Instructions for the task
Find the line that contains "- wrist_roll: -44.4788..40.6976" in the entries below. Write out that line and all that follow it, unchanged and alone.

********

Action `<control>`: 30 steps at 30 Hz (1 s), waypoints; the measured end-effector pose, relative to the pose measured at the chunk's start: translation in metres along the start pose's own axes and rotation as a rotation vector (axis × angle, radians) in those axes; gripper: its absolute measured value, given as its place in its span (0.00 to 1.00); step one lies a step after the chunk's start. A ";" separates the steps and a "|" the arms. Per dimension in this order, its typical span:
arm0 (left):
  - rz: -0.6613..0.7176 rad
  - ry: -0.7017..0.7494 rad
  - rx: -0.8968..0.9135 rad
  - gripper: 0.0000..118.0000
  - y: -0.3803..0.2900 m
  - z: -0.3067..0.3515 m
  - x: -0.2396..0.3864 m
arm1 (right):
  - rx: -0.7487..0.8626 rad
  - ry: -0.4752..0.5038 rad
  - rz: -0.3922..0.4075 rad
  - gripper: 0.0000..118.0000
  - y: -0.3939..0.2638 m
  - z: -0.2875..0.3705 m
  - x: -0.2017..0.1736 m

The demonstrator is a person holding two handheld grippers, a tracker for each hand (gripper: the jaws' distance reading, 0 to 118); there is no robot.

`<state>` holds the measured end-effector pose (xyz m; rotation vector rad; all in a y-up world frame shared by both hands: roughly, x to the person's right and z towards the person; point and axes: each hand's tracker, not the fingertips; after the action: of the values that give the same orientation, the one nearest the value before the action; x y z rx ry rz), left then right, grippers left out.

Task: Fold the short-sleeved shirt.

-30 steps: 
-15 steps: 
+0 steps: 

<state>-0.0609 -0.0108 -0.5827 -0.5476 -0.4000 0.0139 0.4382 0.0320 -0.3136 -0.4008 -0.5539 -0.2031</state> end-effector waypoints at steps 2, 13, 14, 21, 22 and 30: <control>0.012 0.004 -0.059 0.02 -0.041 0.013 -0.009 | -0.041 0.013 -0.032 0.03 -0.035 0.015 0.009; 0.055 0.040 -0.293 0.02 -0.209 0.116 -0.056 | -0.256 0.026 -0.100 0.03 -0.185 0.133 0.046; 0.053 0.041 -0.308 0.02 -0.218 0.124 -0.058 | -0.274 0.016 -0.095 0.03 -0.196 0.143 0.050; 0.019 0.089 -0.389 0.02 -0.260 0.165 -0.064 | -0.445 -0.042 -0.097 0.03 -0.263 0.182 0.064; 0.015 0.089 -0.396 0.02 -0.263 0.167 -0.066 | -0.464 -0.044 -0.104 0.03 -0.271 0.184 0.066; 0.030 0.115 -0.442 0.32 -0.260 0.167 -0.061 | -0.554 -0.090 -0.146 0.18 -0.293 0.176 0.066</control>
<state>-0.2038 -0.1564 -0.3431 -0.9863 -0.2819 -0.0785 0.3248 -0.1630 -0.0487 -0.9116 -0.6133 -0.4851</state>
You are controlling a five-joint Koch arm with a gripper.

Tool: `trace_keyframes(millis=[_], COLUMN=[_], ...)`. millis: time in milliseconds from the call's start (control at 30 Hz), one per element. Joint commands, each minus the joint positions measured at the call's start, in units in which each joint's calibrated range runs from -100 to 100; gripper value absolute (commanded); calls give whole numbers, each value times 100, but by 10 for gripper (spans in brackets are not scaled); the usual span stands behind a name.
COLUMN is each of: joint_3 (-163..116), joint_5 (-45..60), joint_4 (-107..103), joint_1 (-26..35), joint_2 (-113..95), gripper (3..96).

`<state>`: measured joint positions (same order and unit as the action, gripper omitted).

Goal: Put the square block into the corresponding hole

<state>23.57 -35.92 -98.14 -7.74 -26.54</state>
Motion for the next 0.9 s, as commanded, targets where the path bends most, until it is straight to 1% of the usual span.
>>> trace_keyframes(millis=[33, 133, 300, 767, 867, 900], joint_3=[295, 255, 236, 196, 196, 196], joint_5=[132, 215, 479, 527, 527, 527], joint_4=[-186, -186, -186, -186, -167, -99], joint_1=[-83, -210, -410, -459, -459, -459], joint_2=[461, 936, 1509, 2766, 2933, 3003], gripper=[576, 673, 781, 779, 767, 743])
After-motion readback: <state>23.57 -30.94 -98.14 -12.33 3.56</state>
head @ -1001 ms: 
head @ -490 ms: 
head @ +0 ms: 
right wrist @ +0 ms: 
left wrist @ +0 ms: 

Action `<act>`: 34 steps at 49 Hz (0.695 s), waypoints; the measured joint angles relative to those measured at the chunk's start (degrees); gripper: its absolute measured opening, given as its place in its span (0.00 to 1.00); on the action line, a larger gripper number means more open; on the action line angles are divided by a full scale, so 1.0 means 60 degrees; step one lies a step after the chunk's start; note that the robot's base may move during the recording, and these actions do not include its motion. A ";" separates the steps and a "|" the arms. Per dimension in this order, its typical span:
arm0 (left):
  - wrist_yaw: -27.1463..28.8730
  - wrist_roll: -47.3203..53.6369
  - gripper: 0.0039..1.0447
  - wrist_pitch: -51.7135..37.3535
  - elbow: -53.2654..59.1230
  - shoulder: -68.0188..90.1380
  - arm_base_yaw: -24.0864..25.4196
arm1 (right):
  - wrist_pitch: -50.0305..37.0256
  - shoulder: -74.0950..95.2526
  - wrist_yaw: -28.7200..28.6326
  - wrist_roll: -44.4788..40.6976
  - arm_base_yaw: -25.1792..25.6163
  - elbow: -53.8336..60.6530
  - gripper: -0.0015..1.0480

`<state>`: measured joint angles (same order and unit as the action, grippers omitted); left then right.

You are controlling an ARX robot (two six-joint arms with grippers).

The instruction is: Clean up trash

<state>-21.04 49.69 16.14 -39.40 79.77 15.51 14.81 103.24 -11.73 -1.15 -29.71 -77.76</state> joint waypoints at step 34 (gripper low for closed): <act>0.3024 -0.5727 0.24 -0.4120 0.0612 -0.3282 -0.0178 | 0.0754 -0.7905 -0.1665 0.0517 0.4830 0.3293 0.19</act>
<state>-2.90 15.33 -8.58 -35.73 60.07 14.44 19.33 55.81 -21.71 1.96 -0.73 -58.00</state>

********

Solution to this problem
  - wrist_roll: -44.4788..40.6976
  - arm_base_yaw: -25.1792..25.6163
  - elbow: -53.8336..60.6530
  - gripper: -0.0015..1.0480

`<state>`: measured joint angles (same order and unit as the action, grippers omitted); left then right.

You are controlling an ARX robot (two six-joint arms with grippers).

The instruction is: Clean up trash

<state>-21.04 49.69 16.14 -39.40 79.77 15.51 14.81 103.24 -11.73 -1.15 -29.71 -77.76</state> joint waypoints at step 34 (gripper low for closed): <act>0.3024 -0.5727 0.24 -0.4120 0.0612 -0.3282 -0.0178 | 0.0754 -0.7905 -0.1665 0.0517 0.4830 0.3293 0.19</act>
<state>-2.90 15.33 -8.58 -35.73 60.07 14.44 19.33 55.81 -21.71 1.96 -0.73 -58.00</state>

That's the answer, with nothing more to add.